Describing your problem

Stabilized feature: Service Flow Runtime and Service Flow Modeler capability in IBM Developer for z/OS 14.2.3 are stabilized. Consider exposing and orchestrating applications as API services by using z/OS Connect Enterprise Edition or CICS web services, or by writing web applications in Java or Node.js. See also Stabilization notices and discontinued functions.

Troubleshooting is a systematic approach to solving a problem. The first step in the troubleshooting process is to describe the problem completely. Without a problem description, neither you nor IBM® can know where to start to find the cause of the problem.

This step includes asking yourself basic questions, such as:

The answers to these questions typically lead to a good description of the problem, and that is the best way to begin problem resolution.

What are the symptoms of the problem?

  • Who, or what, is reporting the problem?
  • What are the error codes and messages?
  • How does the system fail? For example, is it a loop, hang, crash, performance degradation, or incorrect result?
  • What is the business impact of the problem?

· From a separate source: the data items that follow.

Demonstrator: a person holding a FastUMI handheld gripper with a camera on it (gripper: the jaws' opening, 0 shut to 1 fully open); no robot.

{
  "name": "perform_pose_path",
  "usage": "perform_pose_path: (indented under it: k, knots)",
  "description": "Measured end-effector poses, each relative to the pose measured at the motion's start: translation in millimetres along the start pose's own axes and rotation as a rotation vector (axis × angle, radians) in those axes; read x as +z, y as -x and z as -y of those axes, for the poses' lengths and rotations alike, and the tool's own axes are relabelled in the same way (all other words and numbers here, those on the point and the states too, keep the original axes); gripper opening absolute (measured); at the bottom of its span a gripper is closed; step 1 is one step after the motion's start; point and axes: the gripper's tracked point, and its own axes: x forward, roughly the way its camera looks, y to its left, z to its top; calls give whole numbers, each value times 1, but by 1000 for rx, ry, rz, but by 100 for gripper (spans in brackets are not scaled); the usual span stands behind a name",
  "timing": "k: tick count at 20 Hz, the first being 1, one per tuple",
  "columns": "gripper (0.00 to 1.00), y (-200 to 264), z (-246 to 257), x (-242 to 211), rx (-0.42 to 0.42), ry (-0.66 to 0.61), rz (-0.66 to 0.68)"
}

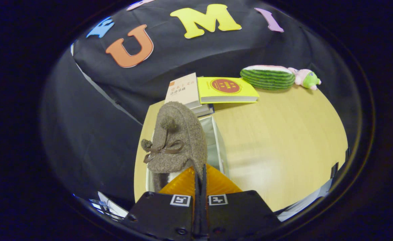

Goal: Open the storage box then place both shoes into the box .Put the left shoe in first, then the right shoe, with the right side of both shoes facing outward in a uniform manner.

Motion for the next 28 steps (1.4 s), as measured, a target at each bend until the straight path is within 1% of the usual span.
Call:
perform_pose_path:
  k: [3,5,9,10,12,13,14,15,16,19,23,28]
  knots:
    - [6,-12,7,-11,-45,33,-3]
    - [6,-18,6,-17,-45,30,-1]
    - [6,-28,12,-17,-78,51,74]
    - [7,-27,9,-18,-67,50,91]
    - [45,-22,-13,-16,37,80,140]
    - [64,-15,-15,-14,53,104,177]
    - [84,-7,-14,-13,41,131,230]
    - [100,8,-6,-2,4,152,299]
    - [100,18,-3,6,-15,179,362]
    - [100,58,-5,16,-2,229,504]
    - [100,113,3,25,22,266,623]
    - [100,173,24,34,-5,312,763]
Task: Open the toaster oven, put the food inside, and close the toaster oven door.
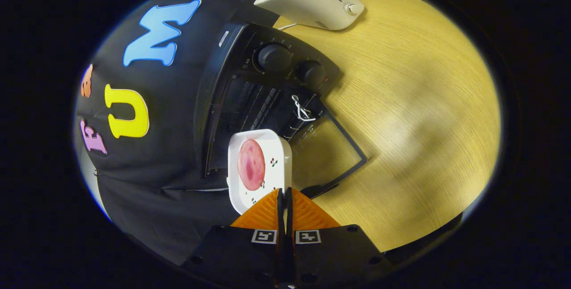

Where does the problem occur?

Determining where the problem originates is not always easy, but it is one of the most important steps in resolving a problem. The following questions can help you to focus on where the problem occurs to isolate the problem area.

  • Is the problem specific to one platform or operating system, or is it common across multiple platforms or operating systems? For example, is the service requester on a different platform?
  • Is the current environment and configuration supported? For example, are you using one of the supported interfaces when trying to access the service flow?
  • Were there any problems with the service flow when it was modeled? Errors that occur in the service flow can manifest as problems at run time.
  • Is the problem specific to one service flow or server adapter?

Remember that, even though one area might report the problem, the problem does not necessarily originate there. Part of identifying where a problem originates is understanding the environment in which it exists. Take some time to completely describe the problem environment, including the operating system, its version, all corresponding software and versions, and hardware information. Confirm that you are running in an environment that is a supported configuration; many problems can be traced back to incompatible levels of software that are not intended to run together or have not been fully tested together.

When does the problem occur?

Develop a detailed timeline of events leading up to a failure, especially for those cases that are one-time occurrences. You can most easily do this by working backward: Start at the time an error was reported (as precisely as possible, even down to the millisecond), and work backward through the available logs and information. Typically, look only as far as the first suspicious event that you find in a diagnostic log; however, finding that event is not always easy and takes practice. Knowing when to stop looking is especially difficult when multiple layers of technology are involved, and when each has its own diagnostic information.

To develop a detailed timeline of events, try to answer these questions:

  • Does the problem happen only at a certain time?
  • How often does the problem happen?
  • What sequence of events leads up to the time that the problem is reported?
  • Does the problem happen after an environment change, such as upgrading or installing software or hardware?

Responding to questions like these can help to provide you with a frame of reference in which to investigate the problem.

Under which conditions does the problem occur?

Knowing what other systems and applications are running at the time that a problem occurs is an important part of troubleshooting. These and other questions about your environment can help you to identify the root cause of the problem:

  • Does the problem always occur when the same task is being performed?
  • Does a certain sequence of events lead to the problem?
  • Do any other applications fail at the same time?
  • Which version of the tooling did you use to model your service flows? Have you regenerated the service flows on a later version?

Answering these types of questions can help you explain the environment in which the problem occurs and correlate any dependencies. Remember, just because multiple problems might have occurred around the same time, the problems are not necessarily related.

Can the problem be reproduced?

From a troubleshooting standpoint, the "ideal" problem is one that can be reproduced. Typically with problems that can be reproduced, you have more tools or procedures at your disposal to help you investigate. Consequently, problems that you can reproduce are often easier to debug and solve. It is recommended that if the problem is of significant business impact, recreate the problem in a test or development environment, which typically offers you more flexibility and control during your investigation.

  • Can the problem be recreated on a test machine?
  • Are multiple users or applications encountering the same type of problem?
  • Can the problem be recreated by running a single command, a set of commands, or a particular application, or a stand-alone application?